▶ [What the exercise asks]:
Search the data for the string "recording" and copy each line where it turns up.

▶ [Exercise input]:
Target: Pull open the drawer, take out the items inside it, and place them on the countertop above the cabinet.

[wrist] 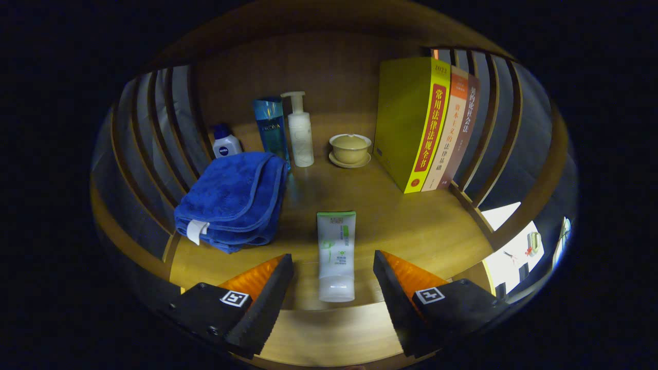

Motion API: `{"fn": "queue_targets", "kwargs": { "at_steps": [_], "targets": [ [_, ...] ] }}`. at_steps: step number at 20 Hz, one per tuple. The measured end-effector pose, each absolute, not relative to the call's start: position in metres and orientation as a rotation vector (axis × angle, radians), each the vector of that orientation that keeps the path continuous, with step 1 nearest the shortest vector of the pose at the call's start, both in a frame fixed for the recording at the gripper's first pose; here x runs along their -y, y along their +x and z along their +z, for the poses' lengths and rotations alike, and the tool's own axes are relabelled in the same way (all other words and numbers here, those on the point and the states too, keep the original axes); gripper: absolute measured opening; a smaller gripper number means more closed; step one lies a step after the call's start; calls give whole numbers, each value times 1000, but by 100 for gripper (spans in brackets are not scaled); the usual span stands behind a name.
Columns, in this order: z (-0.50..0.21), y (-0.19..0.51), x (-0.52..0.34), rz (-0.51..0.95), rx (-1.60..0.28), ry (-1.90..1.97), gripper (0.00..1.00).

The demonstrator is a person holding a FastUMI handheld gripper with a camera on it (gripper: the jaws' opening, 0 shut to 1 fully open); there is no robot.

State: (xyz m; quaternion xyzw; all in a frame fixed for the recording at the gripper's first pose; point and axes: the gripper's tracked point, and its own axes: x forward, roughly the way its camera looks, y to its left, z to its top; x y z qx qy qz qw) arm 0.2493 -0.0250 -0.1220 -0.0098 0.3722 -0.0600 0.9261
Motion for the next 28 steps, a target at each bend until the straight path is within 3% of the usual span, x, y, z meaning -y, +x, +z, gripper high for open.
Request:
{"fn": "queue_targets", "kwargs": {
  "at_steps": [7,15,28],
  "targets": [
    [-58,204,21,-80,-603,-24,100],
    [34,122,24,-63,-243,-69,100],
    [-15,-31,31,-14,1,11,99]
  ]
}}
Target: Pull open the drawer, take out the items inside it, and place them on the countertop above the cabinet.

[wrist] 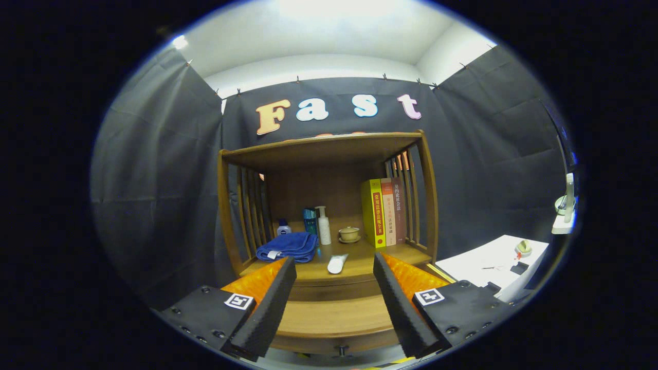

▶ [Response]:
Motion API: `{"fn": "queue_targets", "kwargs": { "at_steps": [_], "targets": [ [_, ...] ] }}`. at_steps: step number at 20 Hz, one per tuple. The measured end-effector pose, each absolute, not relative to the call's start: position in metres and orientation as a rotation vector (axis × angle, radians), each the vector of that orientation that keeps the path continuous, with step 1 nearest the shortest vector of the pose at the call's start, both in a frame fixed for the recording at the gripper's first pose; here x runs along their -y, y along their +x and z along their +z, for the poses' lengths and rotations alike, and the tool's own axes are relabelled in the same way (all other words and numbers here, those on the point and the states too, keep the original axes); gripper: absolute measured opening; a smaller gripper number means more closed; step one lies a step after the call's start; calls give whole numbers, each value times 1000, but by 100 for gripper (spans in brackets are not scaled); the usual span stands behind a name.
State: (xyz m; quaternion xyzw; all in a frame fixed for the recording at the gripper's first pose; point and axes: the gripper's tracked point, and its own axes: x forward, roughly the way its camera looks, y to its left, z to its top; x y z qx qy qz qw) arm 0.2493 -0.0250 -0.1220 -0.0098 0.3722 -0.0600 0.9261

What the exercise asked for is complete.